What you will do: A word-for-word copy of the entries, with images excluded, is the expected answer.

Records from a collection:
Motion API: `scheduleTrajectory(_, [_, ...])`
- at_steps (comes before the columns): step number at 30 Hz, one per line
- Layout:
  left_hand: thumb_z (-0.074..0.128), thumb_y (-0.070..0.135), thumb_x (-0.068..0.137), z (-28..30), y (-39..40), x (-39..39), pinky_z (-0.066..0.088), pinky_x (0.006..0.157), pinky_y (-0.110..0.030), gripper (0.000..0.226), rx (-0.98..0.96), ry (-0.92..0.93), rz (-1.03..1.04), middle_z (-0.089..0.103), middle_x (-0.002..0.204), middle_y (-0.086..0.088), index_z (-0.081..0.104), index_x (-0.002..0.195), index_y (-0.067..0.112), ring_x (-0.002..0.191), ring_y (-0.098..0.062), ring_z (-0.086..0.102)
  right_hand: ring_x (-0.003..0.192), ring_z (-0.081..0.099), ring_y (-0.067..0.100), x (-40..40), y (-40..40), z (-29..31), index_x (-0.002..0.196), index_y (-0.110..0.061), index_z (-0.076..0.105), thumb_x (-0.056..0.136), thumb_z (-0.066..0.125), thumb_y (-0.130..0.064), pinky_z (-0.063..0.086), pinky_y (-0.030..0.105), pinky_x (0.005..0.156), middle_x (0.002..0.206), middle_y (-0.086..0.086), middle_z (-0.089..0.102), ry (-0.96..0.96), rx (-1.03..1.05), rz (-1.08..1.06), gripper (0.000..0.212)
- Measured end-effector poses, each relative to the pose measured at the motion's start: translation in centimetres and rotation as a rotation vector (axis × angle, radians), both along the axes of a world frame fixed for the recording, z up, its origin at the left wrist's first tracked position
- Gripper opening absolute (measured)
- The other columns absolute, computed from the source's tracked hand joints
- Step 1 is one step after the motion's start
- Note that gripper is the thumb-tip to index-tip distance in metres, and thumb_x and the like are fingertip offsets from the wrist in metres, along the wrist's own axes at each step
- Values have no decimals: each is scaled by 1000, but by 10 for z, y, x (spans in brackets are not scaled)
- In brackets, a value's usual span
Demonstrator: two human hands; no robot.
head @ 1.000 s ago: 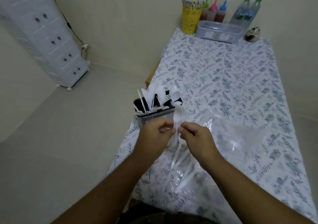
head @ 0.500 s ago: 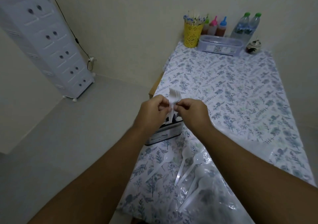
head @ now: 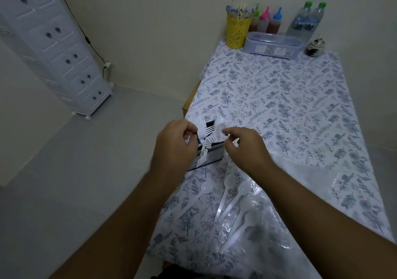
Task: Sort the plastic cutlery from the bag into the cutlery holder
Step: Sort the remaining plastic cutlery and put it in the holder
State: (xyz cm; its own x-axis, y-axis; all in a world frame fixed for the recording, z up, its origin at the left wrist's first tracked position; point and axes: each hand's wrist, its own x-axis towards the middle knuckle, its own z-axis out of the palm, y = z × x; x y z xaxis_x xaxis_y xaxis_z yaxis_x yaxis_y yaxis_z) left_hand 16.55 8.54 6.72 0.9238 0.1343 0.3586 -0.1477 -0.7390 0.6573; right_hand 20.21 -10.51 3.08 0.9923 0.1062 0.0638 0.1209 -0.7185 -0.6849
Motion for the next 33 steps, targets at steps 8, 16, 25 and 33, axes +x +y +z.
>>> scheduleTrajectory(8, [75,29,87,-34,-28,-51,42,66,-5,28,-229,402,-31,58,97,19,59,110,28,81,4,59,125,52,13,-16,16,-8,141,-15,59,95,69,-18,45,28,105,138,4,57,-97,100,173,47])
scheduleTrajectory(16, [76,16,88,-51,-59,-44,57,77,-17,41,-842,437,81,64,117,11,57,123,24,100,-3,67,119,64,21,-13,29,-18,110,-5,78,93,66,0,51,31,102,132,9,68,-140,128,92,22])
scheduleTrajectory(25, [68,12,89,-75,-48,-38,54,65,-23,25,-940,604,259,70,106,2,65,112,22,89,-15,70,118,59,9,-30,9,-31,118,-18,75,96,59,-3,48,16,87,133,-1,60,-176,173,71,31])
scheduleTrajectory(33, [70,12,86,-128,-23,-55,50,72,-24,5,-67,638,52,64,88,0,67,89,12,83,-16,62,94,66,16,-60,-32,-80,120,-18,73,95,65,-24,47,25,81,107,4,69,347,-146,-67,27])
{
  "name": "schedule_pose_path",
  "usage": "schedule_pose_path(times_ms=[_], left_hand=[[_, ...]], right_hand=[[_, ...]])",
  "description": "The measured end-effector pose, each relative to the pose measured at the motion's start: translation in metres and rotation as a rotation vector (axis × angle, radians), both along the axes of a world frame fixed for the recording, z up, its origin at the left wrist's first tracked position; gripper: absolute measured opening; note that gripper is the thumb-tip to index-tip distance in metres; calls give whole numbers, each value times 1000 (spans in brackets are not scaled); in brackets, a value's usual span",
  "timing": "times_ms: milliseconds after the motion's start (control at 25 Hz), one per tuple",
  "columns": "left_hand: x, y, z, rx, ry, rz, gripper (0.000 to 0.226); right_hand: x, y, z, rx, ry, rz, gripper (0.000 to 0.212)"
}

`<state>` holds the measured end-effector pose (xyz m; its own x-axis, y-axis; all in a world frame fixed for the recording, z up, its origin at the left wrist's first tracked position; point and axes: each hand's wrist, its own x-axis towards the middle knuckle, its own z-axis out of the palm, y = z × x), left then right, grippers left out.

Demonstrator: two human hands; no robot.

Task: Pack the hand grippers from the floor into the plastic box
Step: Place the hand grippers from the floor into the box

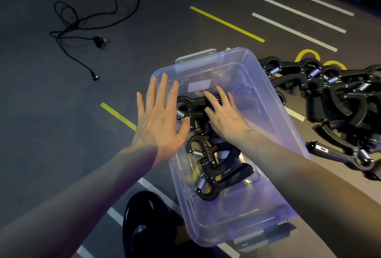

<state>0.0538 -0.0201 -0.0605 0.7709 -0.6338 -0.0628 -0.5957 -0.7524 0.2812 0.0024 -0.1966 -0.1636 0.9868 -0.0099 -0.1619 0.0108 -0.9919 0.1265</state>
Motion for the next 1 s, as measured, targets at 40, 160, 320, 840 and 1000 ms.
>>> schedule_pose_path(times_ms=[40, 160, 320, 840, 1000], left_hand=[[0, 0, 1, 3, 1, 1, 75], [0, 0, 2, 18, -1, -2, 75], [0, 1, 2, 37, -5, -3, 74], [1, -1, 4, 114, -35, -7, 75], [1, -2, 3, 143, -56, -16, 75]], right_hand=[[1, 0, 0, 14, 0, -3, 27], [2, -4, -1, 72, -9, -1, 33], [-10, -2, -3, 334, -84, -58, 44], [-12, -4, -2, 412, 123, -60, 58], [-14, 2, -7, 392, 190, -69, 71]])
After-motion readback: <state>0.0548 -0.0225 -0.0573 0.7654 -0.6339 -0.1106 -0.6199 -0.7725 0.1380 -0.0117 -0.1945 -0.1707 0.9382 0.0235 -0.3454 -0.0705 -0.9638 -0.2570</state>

Response:
Motion API: `scheduleTrajectory(_, [_, ...])`
- at_steps (comes before the columns): step number at 30 Hz, one per line
- Layout:
  left_hand: thumb_z (-0.074..0.128), thumb_y (-0.070..0.135), thumb_x (-0.068..0.137), z (-28..30), y (-39..40), x (-39..39), pinky_z (-0.066..0.088), pinky_x (0.006..0.157), pinky_y (-0.110..0.030), gripper (0.000..0.226), rx (-0.98..0.96), ry (-0.92..0.93), rz (-1.03..1.04), middle_z (-0.089..0.103), middle_x (-0.002..0.204), middle_y (-0.086..0.088), index_z (-0.081..0.104), index_x (-0.002..0.195), index_y (-0.067..0.112), ring_x (-0.002..0.191), ring_y (-0.098..0.062), ring_z (-0.086..0.102)
  right_hand: ring_x (-0.003..0.192), ring_z (-0.081..0.099), ring_y (-0.067..0.100), x (-40..40), y (-40..40), z (-29..31), index_x (-0.002..0.196), index_y (-0.110..0.061), index_z (-0.076..0.105), thumb_x (-0.056..0.136), thumb_z (-0.066..0.125), thumb_y (-0.130..0.064), pinky_z (-0.063..0.086), pinky_y (-0.030..0.105), pinky_x (0.005..0.156), middle_x (0.002..0.206), middle_y (-0.086..0.086), middle_z (-0.089..0.102), ry (-0.96..0.96), rx (-1.03..1.05), rz (-1.08..1.06), gripper (0.000..0.212)
- Measured end-effector poses, each relative to the pose measured at the motion's start: translation in centimetres and rotation as a rotation vector (axis × angle, radians), both along the axes of a world frame fixed for the recording, z up, its origin at the left wrist's first tracked position
- Gripper opening absolute (measured)
- The other columns absolute, computed from the source's tracked hand joints
- Step 1 is one step after the motion's start
- Note that gripper is the thumb-tip to index-tip distance in metres, and thumb_x and the like are fingertip offsets from the wrist in metres, along the wrist's own axes at each step
- Values have no decimals: each is scaled by 1000, but by 10 for z, y, x (spans in brackets are not scaled)
- In brackets, a value's usual span
Demonstrator: two human hands; no robot.
head @ 1.000 s ago: 
head @ 0.500 s ago: 
head @ now: 
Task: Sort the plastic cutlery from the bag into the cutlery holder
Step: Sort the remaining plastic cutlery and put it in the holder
State: (xyz cm; its own x-axis, y-axis; all in a world frame fixed for the recording, z up, its origin at the left wrist's first tracked position; point and axes: each hand's wrist, its own x-axis towards the middle knuckle, its own z-axis out of the palm, y = z × x; x y z xaxis_x xaxis_y xaxis_z yaxis_x yaxis_y yaxis_z) left_hand 16.55 8.54 6.72 0.9238 0.1343 0.3586 -0.1477 -0.7390 0.6573; right_hand 20.21 -10.51 3.08 0.9923 0.1062 0.0638 0.1209 -0.7185 -0.6849
Motion for the next 33 steps, targets at steps 8, 16, 25 and 33, axes +x +y +z.
>>> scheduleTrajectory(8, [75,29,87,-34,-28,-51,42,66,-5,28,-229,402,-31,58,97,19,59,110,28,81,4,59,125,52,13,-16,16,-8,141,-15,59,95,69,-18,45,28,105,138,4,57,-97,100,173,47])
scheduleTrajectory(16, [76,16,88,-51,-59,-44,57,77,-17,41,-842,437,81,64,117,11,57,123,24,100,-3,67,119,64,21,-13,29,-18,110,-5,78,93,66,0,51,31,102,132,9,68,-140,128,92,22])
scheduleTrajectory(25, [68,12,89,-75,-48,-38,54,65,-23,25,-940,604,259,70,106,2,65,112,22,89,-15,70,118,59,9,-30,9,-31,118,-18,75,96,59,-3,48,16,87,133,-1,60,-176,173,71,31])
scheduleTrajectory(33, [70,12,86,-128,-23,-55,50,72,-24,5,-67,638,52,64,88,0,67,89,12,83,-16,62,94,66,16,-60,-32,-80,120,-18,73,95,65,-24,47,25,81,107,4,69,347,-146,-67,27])
{
  "name": "schedule_pose_path",
  "usage": "schedule_pose_path(times_ms=[_], left_hand=[[_, ...]], right_hand=[[_, ...]])",
  "description": "The measured end-effector pose, each relative to the pose measured at the motion's start: translation in metres and rotation as a rotation vector (axis × angle, radians), both along the axes of a world frame fixed for the recording, z up, its origin at the left wrist's first tracked position; gripper: absolute measured opening; note that gripper is the thumb-tip to index-tip distance in metres; calls give whole numbers, each value times 1000 (spans in brackets are not scaled); in brackets, a value's usual span",
  "timing": "times_ms: milliseconds after the motion's start (control at 25 Hz), one per tuple",
  "columns": "left_hand: x, y, z, rx, ry, rz, gripper (0.000 to 0.226); right_hand: x, y, z, rx, ry, rz, gripper (0.000 to 0.212)"
}

`<state>` holds the measured end-effector pose (xyz m; its own x-axis, y-axis; all in a world frame fixed for the recording, z up, its origin at the left wrist's first tracked position; point and axes: each hand's wrist, its own x-axis towards the middle knuckle, its own z-axis out of the palm, y = z × x), left then right, grippers left out.

Demonstrator: two human hands; no robot.

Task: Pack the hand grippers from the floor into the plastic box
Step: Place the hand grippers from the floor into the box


<state>0.0538 -0.0201 -0.0605 0.7709 -0.6338 -0.0628 -0.5957 -0.7524 0.2812 0.0024 -0.1966 -0.1636 0.9868 -0.0099 -0.1619 0.0108 -0.9919 0.1265</state>
Motion for the next 1 s, as measured, targets at 40, 160, 320, 840 and 1000 ms.
>>> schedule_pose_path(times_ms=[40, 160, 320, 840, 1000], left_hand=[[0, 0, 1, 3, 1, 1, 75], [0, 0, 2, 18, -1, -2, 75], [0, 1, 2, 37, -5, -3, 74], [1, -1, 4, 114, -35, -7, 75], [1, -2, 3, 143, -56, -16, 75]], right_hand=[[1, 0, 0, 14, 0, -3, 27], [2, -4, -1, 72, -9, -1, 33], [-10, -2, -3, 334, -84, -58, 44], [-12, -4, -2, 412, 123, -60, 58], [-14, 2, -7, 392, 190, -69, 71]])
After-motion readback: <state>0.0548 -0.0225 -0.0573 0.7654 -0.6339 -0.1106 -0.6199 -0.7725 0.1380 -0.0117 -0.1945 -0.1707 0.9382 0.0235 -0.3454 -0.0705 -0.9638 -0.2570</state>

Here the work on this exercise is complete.